== Data entries ==
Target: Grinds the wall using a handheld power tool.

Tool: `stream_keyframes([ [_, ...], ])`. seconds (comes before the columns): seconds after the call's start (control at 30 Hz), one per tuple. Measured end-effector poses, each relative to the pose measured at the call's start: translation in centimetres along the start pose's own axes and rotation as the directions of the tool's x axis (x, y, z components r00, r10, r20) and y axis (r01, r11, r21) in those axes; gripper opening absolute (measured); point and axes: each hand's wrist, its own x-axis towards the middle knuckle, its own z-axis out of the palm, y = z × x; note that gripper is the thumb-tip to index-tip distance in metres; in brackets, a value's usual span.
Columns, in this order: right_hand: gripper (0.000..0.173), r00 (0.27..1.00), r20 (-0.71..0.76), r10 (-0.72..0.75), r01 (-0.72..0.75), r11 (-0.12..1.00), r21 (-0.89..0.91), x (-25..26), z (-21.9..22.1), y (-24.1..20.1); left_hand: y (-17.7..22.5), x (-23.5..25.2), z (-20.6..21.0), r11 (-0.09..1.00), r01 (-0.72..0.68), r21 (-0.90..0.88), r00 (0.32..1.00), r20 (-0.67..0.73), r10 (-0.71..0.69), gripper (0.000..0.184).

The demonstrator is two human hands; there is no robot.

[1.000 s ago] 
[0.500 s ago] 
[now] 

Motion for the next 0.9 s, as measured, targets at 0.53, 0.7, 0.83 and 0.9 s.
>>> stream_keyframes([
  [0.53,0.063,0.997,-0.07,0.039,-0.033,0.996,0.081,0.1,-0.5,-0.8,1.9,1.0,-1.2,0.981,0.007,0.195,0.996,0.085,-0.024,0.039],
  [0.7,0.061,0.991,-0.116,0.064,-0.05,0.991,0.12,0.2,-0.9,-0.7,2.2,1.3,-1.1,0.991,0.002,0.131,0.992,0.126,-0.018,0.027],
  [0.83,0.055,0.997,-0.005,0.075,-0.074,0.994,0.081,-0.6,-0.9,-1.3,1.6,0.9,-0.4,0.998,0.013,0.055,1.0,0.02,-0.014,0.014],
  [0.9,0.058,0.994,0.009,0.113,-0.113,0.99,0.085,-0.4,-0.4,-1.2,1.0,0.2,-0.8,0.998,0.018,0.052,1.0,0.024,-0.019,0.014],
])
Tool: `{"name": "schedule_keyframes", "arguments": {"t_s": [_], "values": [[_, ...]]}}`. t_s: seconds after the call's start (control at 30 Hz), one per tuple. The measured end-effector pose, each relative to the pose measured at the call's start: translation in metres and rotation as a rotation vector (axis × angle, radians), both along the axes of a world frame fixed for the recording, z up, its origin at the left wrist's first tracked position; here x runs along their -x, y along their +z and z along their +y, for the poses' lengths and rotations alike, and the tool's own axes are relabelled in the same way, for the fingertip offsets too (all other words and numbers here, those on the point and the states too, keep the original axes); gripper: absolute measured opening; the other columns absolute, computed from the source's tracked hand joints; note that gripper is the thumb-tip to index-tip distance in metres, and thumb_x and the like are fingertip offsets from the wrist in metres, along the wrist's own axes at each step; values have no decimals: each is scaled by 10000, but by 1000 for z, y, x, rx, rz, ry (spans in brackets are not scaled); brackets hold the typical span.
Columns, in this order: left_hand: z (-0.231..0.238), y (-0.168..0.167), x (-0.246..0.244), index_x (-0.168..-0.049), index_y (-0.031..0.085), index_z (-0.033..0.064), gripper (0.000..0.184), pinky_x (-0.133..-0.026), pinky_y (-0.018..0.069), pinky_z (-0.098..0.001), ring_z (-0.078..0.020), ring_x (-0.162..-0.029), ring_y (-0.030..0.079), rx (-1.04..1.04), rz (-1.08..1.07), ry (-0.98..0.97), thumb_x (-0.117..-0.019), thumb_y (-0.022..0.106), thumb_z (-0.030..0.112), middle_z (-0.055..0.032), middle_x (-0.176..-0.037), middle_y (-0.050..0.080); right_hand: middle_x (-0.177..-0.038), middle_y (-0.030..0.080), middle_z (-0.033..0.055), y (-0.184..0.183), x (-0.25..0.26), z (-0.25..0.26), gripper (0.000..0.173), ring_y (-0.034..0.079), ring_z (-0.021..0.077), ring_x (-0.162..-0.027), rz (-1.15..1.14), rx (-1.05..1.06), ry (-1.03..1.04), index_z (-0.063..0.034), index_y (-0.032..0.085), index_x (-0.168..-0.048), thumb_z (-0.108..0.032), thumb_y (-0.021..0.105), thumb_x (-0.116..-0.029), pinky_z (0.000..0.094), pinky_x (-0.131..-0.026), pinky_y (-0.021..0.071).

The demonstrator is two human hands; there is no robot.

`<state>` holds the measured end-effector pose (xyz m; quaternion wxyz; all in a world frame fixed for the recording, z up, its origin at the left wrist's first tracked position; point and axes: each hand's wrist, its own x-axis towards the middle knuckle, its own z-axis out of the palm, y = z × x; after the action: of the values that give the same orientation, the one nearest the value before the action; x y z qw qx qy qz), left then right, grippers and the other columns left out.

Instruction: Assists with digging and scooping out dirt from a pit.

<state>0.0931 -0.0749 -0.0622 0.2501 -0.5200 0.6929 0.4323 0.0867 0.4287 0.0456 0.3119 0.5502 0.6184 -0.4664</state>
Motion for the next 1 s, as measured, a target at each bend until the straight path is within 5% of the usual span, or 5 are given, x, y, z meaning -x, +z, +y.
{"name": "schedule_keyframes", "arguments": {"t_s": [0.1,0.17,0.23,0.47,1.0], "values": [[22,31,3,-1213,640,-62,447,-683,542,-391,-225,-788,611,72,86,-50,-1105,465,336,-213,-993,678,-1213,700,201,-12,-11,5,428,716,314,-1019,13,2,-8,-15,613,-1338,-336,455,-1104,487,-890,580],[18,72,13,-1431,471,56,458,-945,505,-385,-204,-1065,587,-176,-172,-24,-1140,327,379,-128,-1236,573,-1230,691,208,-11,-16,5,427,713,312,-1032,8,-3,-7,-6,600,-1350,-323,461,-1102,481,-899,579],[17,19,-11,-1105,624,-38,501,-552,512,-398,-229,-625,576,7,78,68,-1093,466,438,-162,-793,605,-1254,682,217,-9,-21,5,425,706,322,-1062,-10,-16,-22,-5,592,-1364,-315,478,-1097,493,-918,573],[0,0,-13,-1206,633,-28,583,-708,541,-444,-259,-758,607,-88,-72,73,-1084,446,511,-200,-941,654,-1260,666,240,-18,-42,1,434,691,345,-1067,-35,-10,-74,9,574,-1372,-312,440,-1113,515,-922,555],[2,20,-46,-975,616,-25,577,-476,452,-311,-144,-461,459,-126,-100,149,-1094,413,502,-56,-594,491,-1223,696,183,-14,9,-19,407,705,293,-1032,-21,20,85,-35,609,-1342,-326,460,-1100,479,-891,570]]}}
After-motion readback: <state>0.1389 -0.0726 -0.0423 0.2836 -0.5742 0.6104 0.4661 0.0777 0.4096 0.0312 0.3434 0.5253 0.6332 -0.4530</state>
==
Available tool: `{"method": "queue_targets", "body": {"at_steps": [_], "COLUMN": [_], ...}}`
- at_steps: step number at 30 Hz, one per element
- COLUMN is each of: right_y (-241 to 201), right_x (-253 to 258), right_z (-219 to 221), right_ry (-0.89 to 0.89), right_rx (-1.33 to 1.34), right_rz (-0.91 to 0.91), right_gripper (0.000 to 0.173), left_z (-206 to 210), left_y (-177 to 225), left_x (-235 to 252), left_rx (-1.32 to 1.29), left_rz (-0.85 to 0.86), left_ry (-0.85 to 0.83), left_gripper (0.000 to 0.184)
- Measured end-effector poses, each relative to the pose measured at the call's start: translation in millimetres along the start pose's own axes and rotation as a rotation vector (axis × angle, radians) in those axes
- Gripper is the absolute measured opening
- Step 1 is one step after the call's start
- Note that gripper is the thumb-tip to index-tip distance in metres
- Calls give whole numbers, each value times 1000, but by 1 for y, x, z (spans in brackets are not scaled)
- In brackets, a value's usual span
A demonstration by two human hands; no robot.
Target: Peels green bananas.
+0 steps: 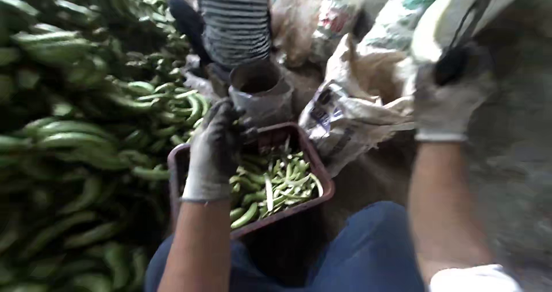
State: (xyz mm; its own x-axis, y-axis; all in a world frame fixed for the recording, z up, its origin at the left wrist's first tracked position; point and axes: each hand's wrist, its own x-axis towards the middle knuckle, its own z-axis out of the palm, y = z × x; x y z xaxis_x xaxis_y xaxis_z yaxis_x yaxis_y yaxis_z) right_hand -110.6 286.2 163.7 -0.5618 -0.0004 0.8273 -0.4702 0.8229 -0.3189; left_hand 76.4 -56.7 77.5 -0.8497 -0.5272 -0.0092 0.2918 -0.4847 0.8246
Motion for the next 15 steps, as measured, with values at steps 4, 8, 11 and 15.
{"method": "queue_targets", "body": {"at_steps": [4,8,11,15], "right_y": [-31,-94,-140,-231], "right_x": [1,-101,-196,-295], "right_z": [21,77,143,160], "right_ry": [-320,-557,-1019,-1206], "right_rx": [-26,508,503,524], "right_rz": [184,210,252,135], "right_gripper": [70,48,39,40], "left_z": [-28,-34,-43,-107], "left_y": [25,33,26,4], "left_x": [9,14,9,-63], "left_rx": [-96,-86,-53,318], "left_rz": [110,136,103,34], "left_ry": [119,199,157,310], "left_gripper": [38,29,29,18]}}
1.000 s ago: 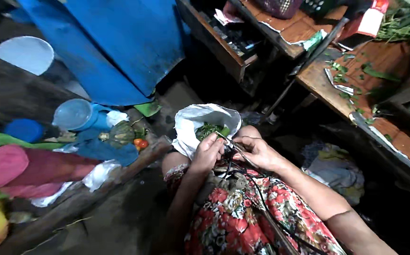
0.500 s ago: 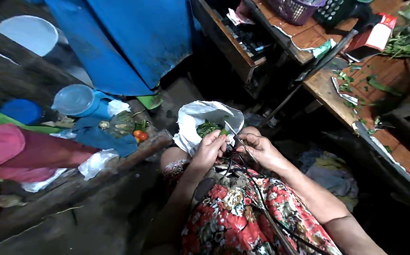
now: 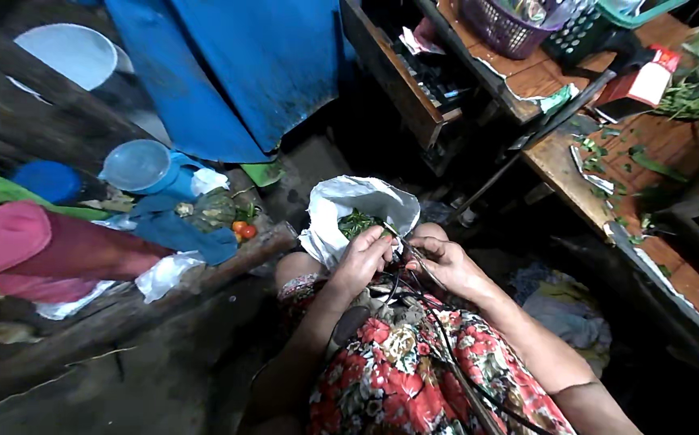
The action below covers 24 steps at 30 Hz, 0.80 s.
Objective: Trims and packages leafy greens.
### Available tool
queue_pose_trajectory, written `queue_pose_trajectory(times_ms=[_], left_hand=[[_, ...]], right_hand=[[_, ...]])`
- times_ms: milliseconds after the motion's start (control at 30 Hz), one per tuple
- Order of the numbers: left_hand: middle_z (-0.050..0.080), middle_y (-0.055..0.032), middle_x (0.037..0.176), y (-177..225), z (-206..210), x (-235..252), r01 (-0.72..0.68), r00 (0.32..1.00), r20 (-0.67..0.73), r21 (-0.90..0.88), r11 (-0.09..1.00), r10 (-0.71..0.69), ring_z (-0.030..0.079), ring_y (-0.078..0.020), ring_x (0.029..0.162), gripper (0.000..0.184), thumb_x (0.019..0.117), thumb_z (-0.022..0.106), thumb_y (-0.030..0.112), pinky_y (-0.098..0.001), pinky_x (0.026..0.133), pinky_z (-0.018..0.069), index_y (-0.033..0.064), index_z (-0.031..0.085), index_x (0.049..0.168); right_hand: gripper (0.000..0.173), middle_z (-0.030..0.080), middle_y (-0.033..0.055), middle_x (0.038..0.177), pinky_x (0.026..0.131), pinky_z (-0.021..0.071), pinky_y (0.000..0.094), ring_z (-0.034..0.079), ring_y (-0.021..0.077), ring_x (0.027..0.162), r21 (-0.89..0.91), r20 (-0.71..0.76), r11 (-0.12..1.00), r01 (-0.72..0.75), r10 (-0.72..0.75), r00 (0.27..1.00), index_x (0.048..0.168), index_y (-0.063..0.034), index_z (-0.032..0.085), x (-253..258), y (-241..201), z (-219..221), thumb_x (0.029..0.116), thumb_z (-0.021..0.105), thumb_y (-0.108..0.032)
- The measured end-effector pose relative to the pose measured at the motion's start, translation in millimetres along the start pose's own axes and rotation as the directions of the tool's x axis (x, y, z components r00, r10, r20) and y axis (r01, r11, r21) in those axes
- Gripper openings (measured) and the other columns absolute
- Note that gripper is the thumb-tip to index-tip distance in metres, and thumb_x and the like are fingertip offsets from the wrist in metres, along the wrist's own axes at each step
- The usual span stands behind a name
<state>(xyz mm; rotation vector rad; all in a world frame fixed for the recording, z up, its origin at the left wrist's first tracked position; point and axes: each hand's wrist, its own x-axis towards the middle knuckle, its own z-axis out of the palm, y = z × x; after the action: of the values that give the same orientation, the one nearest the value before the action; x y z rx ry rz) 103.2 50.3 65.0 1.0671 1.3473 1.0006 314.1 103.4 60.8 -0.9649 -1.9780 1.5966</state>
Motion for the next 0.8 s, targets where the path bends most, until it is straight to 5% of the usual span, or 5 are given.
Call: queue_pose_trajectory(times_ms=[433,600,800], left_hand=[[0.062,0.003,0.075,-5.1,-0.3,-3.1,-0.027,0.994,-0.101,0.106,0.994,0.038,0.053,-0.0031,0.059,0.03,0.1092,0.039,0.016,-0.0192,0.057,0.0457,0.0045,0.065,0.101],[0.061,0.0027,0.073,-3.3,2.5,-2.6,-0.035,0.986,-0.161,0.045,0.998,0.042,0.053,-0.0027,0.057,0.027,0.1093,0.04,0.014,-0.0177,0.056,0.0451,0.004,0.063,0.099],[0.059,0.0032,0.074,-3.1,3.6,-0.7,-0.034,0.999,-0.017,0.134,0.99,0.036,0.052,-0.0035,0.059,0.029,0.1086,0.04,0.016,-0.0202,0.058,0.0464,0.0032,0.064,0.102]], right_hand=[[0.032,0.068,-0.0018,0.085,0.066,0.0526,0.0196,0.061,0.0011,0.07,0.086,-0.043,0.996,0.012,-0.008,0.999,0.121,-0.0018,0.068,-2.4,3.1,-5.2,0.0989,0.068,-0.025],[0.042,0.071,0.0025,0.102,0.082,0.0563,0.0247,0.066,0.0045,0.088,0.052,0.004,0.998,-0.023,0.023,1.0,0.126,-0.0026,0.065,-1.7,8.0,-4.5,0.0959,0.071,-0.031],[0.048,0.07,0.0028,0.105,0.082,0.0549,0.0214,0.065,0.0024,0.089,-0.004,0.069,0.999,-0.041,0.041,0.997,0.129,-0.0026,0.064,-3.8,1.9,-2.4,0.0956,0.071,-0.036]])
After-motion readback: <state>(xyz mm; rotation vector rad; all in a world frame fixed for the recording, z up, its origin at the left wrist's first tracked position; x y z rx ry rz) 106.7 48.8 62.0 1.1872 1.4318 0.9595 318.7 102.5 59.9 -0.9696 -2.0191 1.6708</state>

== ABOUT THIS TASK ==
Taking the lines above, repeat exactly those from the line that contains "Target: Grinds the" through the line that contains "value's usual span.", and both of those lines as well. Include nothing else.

== TASK ANSWER ==
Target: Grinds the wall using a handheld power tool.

Tool: `stream_keyframes([ [_, ...], ])`. seconds (comes before the columns): seconds after the call's start (control at 30 Hz), one per tuple. Measured end-effector poses, each relative to the pose measured at the call's start: translation in centimetres along the start pose's own axes and rotation as the directions of the tool's x axis (x, y, z components r00, r10, r20) and y axis (r01, r11, r21) in those axes; gripper opening absolute (measured); point and axes: each hand's wrist, its own x-axis towards the middle knuckle, its own z-axis out of the palm, y = z × x; note that gripper is the thumb-tip to index-tip distance in metres; in brackets, a value's usual span.

The complete answer has been presented.